__TASK__:
Count only the lines of the records that hold "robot", then give the number without any other words.

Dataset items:
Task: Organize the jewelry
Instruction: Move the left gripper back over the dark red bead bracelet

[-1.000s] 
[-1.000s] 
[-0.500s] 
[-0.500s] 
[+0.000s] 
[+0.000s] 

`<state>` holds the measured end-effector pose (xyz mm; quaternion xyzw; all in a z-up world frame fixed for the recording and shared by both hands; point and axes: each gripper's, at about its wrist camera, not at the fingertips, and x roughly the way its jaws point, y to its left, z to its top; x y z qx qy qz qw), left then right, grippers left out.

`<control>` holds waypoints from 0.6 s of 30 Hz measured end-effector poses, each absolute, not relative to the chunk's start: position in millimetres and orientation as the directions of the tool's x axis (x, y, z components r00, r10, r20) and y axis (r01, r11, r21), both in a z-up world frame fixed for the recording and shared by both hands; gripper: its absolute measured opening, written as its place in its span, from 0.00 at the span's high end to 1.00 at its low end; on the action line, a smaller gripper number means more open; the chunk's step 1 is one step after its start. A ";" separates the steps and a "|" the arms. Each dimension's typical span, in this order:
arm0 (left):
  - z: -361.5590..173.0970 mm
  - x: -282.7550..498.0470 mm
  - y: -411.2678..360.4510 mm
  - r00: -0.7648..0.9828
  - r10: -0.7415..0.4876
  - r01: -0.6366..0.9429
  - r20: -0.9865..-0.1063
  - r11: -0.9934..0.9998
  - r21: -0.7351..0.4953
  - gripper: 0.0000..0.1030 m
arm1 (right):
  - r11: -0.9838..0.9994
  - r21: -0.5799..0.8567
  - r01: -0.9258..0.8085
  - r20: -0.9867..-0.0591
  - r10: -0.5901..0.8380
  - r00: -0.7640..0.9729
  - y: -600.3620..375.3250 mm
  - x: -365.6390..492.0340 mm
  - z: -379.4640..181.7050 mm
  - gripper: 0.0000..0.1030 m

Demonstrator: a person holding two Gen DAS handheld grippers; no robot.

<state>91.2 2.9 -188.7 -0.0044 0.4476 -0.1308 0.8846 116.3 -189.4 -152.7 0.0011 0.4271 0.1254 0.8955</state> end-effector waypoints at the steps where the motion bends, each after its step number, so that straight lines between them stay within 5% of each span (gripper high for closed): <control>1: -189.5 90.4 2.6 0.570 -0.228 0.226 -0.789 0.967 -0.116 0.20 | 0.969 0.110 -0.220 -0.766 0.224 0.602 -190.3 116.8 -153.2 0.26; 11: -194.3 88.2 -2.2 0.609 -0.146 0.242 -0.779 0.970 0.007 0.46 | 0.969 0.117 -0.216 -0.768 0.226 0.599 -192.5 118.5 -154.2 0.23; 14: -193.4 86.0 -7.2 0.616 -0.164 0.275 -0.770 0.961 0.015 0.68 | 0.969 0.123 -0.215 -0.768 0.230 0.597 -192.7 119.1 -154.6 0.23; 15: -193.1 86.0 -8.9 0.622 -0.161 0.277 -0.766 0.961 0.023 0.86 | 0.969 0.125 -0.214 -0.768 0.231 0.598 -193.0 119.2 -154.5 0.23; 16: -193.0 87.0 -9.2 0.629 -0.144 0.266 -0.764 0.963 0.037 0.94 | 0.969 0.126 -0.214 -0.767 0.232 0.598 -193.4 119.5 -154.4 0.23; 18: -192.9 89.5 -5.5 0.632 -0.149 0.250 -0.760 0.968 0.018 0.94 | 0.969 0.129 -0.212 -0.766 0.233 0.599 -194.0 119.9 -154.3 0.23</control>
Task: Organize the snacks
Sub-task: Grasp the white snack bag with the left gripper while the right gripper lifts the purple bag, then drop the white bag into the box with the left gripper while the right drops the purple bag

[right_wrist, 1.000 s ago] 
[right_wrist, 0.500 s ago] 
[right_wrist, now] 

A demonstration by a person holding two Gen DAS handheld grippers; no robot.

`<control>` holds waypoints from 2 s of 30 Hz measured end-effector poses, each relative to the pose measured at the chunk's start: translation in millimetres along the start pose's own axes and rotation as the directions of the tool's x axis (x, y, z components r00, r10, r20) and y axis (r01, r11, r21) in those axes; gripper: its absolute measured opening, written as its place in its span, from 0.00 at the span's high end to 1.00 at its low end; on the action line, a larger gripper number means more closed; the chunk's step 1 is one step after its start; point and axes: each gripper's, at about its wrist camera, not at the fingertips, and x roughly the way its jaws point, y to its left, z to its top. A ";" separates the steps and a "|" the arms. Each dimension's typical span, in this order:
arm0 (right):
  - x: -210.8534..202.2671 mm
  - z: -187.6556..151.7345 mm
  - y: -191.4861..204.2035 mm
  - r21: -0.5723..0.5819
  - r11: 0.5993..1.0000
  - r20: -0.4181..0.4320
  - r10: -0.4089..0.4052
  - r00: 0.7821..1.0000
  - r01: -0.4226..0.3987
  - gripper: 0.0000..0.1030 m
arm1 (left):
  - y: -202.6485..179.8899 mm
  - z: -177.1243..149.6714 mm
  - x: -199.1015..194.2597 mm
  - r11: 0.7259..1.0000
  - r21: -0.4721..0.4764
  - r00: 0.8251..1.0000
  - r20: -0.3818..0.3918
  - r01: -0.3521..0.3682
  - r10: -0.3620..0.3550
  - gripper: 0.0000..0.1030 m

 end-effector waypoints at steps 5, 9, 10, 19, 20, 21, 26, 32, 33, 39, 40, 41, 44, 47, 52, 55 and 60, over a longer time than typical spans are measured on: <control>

__EXPECTED ANSWER__:
2